To illustrate, the Effect docs show how you can compose an operation that fetches a URL with automatic retry and timeout, all with types that ensure you handled the “timeout” and “http error” cases. It’s powerful stuff, though it's closer to adopting a “new programming language” inside TypeScript than just npm installing a library – it introduces new idioms and ways of structuring code.

This is both praise and a warning. On the one hand, you get a very robust system where nothing is truly “unexpected” because the types tell all. On the other hand, it’s a heavy dependency and requires buy-in from the whole team. It’s not something you drop into an existing codebase for “just a bit better error handling” – it’s more of an all-encompassing framework.

Developers in the thread who were pro-Effect argued that if you invest the time, it pays off by making your codebase more maintainable and safe. Those against it felt it was overkill for most projects, likening it to using a chainsaw to cut butter. As always, the truth is probably somewhere in between.

##Divisive by nature

Why do these debates keep coming up? Part of it is JavaScript’s nature. JavaScript is a highly flexible, dynamic language – and its approach to errors reflects that. You can throw anything, anytime, and you don’t have to declare what might happen. This dynamic flexibility is JavaScript’s superpower and its curse when it comes to error management.

It's not feasible for the TypeScript team to add error typing (there’s long-standing discussion about a throws keyword or checked exceptions in TS), but they ultimately decided against it.
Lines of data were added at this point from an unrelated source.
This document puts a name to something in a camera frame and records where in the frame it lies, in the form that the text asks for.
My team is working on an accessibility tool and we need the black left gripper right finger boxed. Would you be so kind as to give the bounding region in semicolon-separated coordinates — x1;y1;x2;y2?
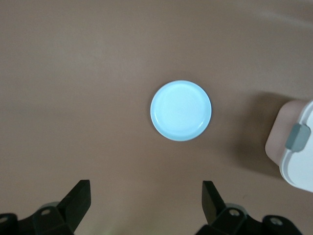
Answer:
195;181;304;235

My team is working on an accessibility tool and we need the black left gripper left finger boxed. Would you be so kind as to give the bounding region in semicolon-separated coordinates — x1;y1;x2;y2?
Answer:
0;180;91;235

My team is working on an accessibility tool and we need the white lidded storage box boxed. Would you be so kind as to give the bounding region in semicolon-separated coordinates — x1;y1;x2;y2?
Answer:
265;99;313;194

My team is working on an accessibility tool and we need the light blue round plate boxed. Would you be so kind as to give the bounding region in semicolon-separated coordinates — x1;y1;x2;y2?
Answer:
149;80;213;142

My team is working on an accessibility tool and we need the grey box latch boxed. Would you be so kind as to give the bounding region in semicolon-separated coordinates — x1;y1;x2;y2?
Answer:
285;123;312;151

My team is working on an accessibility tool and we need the brown table mat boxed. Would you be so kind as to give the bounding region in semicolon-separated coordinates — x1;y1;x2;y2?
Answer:
0;0;313;235

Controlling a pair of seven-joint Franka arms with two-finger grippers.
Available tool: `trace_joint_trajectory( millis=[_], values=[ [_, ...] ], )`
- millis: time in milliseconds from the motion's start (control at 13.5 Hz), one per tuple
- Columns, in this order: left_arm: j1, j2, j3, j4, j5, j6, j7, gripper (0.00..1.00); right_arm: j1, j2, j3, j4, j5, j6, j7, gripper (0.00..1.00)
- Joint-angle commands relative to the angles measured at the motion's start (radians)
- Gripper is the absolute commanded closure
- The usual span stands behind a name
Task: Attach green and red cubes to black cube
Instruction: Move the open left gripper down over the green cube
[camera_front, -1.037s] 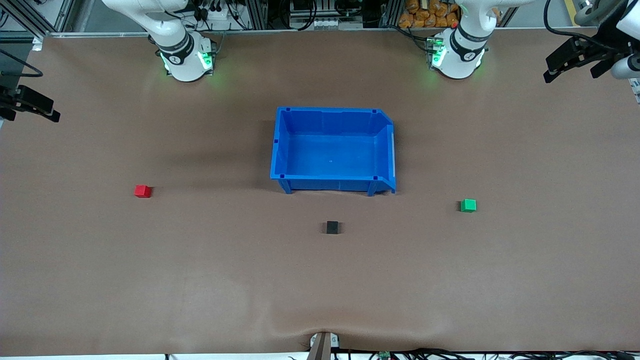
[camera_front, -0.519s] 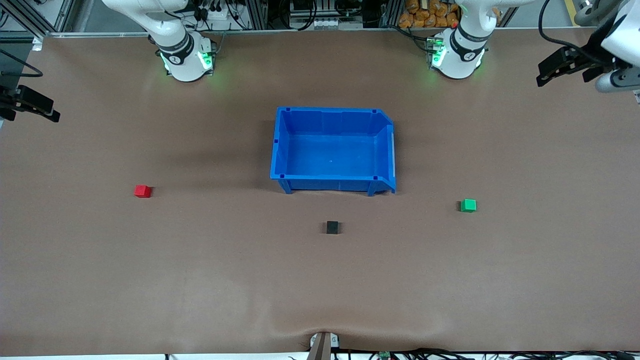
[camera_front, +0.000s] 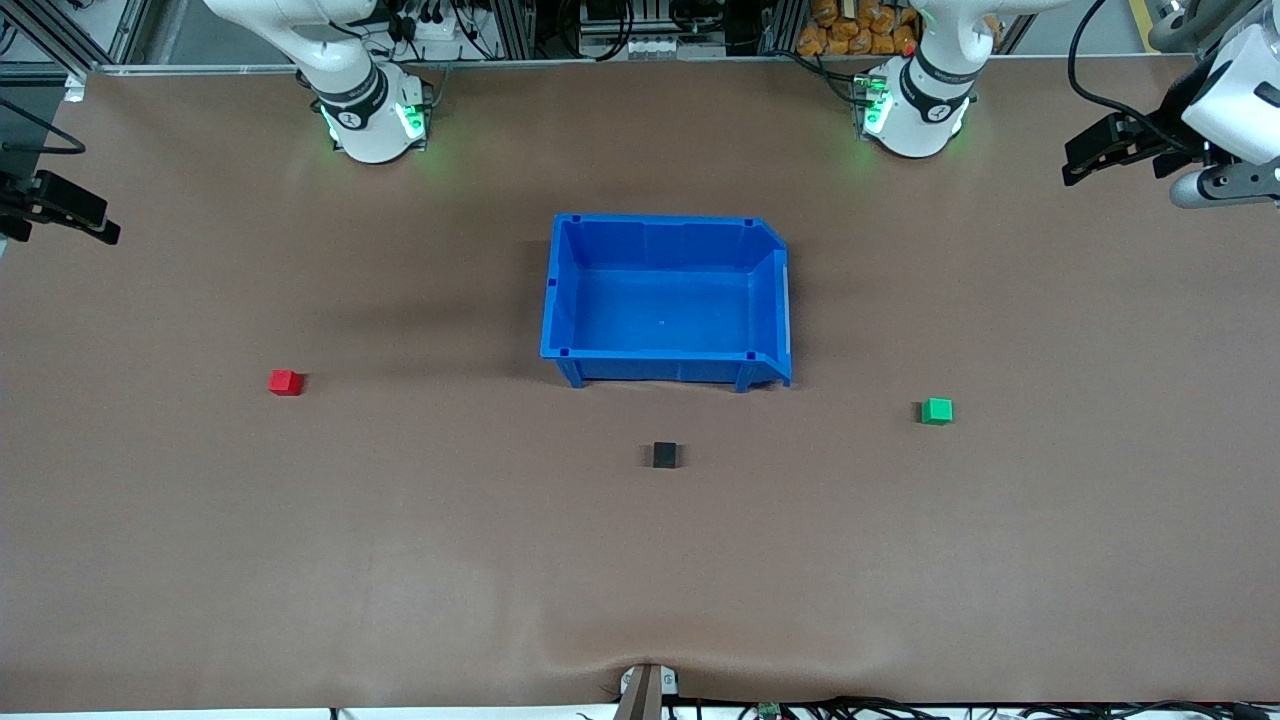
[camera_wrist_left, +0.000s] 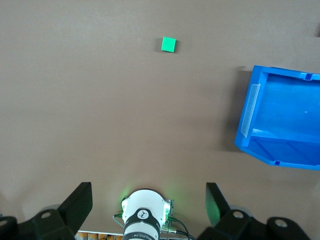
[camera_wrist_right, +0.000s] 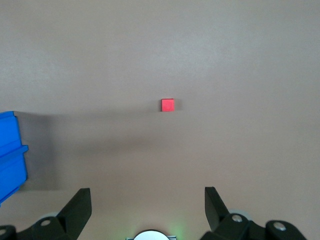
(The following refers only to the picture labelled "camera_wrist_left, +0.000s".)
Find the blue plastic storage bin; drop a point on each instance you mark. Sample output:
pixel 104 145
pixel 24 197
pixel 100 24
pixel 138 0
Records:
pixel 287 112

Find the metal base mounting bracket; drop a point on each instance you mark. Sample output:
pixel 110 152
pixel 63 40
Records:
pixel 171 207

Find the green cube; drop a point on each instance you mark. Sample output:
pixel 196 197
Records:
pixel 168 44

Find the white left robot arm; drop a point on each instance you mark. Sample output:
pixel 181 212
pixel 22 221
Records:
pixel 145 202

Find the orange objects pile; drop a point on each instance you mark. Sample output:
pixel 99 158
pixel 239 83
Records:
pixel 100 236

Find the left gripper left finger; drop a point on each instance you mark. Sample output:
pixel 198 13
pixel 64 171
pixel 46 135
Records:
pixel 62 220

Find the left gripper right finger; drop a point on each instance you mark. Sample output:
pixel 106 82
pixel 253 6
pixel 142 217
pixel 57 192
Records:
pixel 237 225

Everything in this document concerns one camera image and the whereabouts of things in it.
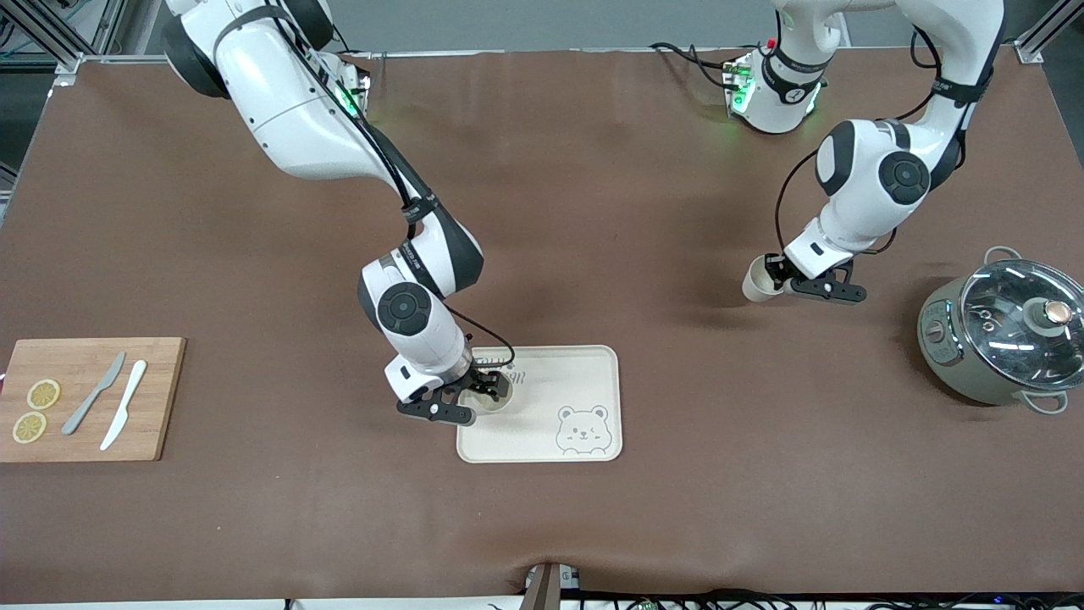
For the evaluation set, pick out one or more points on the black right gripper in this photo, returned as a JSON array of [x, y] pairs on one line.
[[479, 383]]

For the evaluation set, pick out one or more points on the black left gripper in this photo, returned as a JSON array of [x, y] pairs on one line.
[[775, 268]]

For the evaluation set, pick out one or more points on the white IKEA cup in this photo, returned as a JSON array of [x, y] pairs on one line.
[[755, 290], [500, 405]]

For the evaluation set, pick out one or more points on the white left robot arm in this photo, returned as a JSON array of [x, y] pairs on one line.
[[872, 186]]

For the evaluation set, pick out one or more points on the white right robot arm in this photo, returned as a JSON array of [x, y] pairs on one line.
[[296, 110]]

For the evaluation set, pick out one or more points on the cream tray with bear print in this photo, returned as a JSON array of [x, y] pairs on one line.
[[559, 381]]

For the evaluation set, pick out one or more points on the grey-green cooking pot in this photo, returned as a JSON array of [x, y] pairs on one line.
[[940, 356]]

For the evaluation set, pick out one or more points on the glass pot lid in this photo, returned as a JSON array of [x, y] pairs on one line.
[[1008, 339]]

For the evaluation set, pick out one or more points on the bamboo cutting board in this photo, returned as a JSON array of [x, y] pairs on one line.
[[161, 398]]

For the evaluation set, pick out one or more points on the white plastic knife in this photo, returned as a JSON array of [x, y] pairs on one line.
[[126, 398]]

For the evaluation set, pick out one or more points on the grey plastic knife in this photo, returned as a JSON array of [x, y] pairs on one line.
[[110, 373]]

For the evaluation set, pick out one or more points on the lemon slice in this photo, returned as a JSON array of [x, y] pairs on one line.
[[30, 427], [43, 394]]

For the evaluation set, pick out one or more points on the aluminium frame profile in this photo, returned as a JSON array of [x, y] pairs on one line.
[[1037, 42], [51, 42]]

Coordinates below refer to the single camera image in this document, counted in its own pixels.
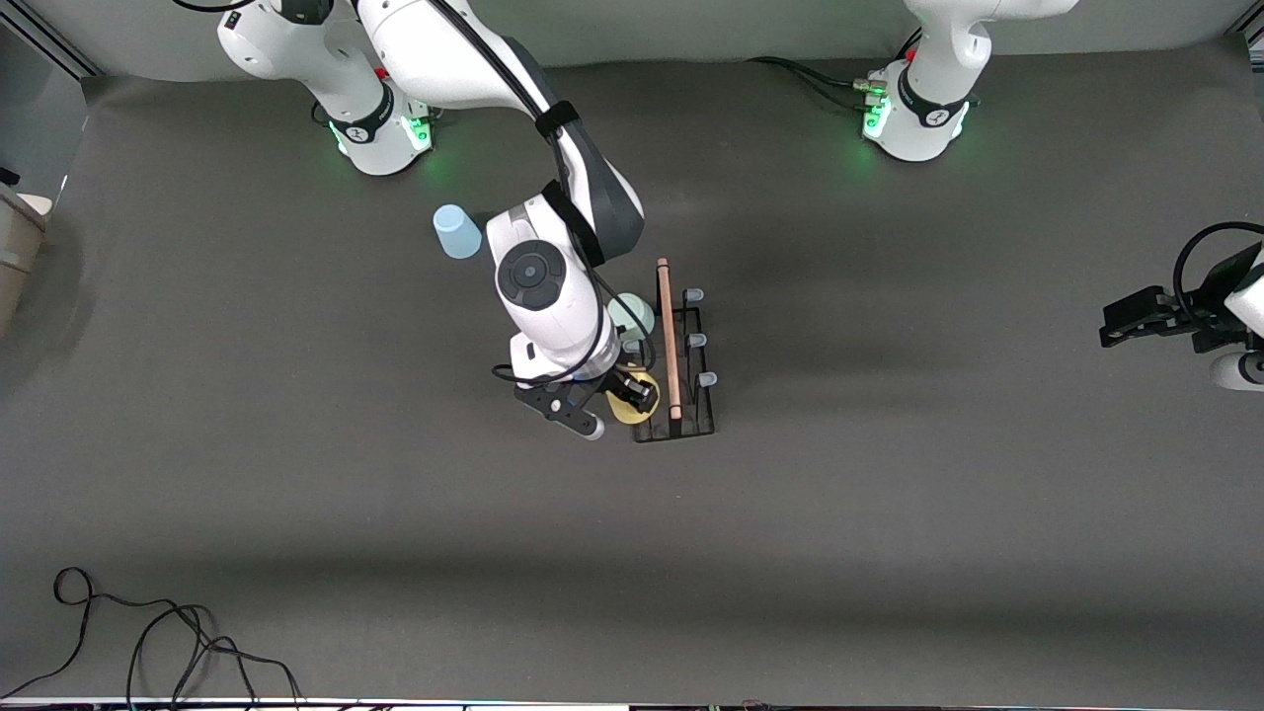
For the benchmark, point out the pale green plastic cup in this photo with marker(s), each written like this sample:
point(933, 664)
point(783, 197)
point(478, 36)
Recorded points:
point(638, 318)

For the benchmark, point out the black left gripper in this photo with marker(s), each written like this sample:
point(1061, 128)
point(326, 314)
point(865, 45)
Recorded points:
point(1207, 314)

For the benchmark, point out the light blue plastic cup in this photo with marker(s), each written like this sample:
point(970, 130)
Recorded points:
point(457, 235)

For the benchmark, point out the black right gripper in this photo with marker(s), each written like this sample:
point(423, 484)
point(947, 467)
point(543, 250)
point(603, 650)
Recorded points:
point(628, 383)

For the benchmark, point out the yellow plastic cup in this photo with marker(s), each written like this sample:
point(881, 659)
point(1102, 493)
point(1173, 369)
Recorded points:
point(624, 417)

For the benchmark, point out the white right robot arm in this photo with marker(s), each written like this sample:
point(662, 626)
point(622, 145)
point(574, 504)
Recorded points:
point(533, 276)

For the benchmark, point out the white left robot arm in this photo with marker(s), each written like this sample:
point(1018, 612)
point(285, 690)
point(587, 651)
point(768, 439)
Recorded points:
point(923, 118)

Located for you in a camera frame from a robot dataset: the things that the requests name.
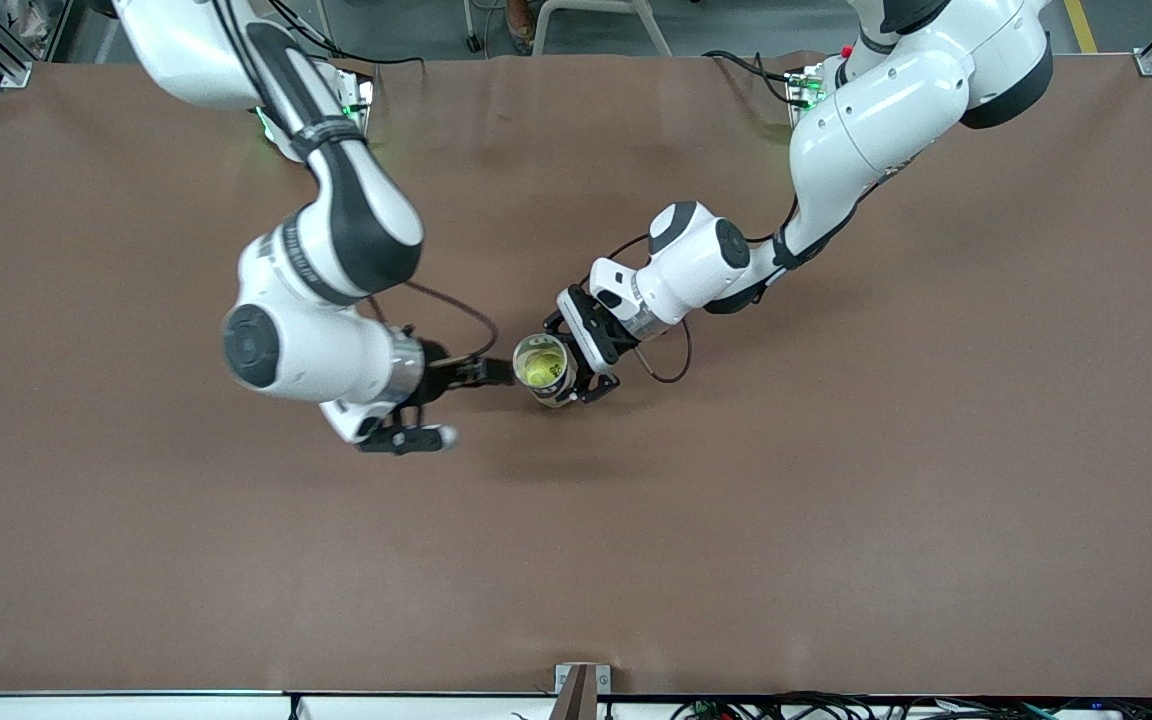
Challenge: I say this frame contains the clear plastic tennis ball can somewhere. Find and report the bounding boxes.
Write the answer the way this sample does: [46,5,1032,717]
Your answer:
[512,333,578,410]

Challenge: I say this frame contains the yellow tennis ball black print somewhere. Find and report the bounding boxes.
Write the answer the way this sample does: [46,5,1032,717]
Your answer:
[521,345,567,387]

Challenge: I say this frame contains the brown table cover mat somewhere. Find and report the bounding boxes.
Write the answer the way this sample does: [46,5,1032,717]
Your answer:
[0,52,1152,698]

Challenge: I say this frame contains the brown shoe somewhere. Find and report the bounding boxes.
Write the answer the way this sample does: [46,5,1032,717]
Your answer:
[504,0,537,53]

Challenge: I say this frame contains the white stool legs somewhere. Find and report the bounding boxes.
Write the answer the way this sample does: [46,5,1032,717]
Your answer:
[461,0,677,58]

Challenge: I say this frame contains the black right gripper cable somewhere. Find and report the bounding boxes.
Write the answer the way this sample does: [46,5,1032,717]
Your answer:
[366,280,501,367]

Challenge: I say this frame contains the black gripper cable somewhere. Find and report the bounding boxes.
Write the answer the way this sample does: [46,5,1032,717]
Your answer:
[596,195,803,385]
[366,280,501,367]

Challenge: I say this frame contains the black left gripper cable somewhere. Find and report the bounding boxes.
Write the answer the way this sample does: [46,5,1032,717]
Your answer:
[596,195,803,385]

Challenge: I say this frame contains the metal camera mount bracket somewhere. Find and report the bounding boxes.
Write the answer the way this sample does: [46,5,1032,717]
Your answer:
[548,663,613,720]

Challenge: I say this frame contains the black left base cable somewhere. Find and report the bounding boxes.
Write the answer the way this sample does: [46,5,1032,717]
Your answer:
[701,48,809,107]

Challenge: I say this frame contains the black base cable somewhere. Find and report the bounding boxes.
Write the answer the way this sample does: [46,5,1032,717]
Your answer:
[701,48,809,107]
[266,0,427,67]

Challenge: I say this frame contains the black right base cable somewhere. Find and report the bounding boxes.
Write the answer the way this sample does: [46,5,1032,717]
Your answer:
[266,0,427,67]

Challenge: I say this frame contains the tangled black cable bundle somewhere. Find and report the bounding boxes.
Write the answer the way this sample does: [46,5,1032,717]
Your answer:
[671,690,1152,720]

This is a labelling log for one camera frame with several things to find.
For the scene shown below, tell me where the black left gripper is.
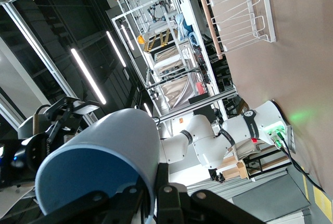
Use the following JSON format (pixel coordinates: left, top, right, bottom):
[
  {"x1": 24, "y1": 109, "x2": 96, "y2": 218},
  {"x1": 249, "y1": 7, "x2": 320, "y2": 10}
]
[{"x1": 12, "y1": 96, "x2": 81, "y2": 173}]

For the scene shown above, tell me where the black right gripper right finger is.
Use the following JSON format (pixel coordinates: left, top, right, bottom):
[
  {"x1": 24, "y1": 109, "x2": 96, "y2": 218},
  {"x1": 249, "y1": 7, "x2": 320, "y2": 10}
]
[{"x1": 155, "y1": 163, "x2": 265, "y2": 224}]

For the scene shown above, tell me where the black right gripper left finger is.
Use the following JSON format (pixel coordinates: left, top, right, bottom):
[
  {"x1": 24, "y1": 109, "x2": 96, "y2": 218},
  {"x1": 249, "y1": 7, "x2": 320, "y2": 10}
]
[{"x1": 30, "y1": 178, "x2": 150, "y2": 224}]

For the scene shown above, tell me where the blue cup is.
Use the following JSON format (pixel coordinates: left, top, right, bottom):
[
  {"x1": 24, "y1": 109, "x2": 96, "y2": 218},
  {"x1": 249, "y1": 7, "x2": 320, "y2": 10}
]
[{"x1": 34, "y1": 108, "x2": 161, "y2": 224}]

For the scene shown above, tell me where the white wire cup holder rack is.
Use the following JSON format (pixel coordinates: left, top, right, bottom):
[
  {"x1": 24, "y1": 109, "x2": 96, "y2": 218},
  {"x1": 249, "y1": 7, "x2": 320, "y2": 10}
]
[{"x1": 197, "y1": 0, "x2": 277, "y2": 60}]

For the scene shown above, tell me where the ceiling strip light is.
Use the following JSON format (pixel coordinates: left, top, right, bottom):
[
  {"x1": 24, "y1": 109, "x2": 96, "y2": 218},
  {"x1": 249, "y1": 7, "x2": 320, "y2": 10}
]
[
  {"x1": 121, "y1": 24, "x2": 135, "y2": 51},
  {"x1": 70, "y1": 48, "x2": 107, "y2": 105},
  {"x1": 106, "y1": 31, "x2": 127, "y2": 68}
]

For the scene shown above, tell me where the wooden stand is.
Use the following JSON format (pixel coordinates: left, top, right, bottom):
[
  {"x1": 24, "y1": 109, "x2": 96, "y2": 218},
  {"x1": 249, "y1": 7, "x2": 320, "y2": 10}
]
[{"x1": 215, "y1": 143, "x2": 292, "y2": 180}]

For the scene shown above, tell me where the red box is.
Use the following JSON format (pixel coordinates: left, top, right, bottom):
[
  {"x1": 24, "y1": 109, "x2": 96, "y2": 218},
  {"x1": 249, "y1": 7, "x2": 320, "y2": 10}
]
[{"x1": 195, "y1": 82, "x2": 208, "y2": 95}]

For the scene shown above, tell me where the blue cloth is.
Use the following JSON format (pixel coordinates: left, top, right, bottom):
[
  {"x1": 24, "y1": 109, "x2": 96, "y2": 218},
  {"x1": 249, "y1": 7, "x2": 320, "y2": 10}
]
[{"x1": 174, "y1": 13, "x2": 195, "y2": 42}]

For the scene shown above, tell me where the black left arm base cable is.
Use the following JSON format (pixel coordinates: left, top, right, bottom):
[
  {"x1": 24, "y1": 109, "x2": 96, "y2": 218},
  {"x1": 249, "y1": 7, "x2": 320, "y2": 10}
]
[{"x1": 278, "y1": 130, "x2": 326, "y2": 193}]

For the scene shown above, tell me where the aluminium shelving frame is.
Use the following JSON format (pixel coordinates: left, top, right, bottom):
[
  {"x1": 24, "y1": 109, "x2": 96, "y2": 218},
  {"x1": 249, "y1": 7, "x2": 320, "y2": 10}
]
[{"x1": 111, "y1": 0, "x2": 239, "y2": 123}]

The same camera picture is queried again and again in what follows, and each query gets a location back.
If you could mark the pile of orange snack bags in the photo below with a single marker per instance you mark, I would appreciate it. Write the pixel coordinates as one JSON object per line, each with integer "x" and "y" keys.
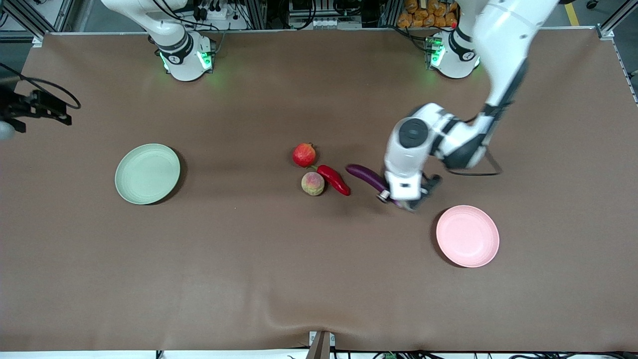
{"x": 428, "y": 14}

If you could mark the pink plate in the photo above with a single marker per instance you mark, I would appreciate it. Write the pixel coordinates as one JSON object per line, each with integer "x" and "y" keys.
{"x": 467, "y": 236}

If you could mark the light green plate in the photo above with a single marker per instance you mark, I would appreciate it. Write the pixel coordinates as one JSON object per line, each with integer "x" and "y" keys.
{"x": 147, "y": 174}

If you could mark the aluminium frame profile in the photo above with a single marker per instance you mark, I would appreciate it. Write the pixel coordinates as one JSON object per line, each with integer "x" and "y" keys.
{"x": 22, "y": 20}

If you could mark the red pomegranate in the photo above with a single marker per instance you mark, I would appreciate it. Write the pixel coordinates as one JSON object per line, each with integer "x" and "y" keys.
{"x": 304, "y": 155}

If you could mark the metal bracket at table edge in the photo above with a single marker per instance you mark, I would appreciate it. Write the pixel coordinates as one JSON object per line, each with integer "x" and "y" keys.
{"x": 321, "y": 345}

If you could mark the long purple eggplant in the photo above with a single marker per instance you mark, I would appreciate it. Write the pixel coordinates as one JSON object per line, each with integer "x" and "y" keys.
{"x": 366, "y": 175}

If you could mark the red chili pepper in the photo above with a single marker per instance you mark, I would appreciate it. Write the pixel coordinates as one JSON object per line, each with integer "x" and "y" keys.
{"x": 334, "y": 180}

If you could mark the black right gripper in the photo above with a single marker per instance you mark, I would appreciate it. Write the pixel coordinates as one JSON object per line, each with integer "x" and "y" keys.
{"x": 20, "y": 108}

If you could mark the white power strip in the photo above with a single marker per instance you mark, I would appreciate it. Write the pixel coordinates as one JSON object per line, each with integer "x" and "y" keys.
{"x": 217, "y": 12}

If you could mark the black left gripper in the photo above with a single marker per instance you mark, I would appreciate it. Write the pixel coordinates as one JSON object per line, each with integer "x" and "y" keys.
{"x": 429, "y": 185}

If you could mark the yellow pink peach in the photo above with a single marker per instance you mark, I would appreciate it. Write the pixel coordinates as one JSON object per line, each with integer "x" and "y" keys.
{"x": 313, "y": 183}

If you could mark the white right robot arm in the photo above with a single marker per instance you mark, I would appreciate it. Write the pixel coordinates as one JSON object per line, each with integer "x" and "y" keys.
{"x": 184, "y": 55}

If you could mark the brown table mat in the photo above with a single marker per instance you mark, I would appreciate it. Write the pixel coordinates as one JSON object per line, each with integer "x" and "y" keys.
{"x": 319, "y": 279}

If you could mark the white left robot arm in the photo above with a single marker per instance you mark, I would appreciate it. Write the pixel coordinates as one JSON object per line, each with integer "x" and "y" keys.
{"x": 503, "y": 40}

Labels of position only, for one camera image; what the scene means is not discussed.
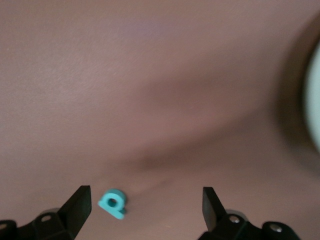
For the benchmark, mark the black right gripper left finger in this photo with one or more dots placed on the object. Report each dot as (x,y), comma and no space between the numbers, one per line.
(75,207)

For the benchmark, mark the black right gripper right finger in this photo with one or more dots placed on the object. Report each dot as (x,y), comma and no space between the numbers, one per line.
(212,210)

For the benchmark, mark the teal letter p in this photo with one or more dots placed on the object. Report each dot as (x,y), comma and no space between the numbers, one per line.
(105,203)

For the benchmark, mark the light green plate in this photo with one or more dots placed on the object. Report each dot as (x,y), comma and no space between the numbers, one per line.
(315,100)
The consensus was that it’s not feasible or ergonomic to bolt that onto TS, and that it might not even be a win for most JS developers.

At the end of the day, “is there a better way?” doesn’t have a single correct answer – but it’s a great question to keep asking.

If you’re a beginner or intermediate developer who actually managed to read to the bottom of this incessant rant, you might be wondering what to actually do in your projects. Here are some takeaways and balanced advice:

  • Start with the basics: Make sure you are using try/catch (or .catch) in the right places. Don’t let errors fail silently. Even just logging an error is better than nothing. Also understand the flow of exceptions in synchronous vs asynchronous code.
  • Establish a convention for your team or project. It could be as simple as “we always use handleError in catch blocks” or “we never throw plain strings, only Error objects” or “we use this Result type in our service layer”. Consistency will save you from great pain.
  • Consider utility functions like the ones I posted, or check out more comprehensive libraries like neverthrow or Effect.

Finally, remember that error handling is about trade-offs. JavaScript gives us flexibility, which means we as developers must impose discipline. Whether that discipline is purely via conventions or aided by tools, what matters is that you have a strategy and you apply it consistently.

The worst error handling is no handling – everything else at least shows you care.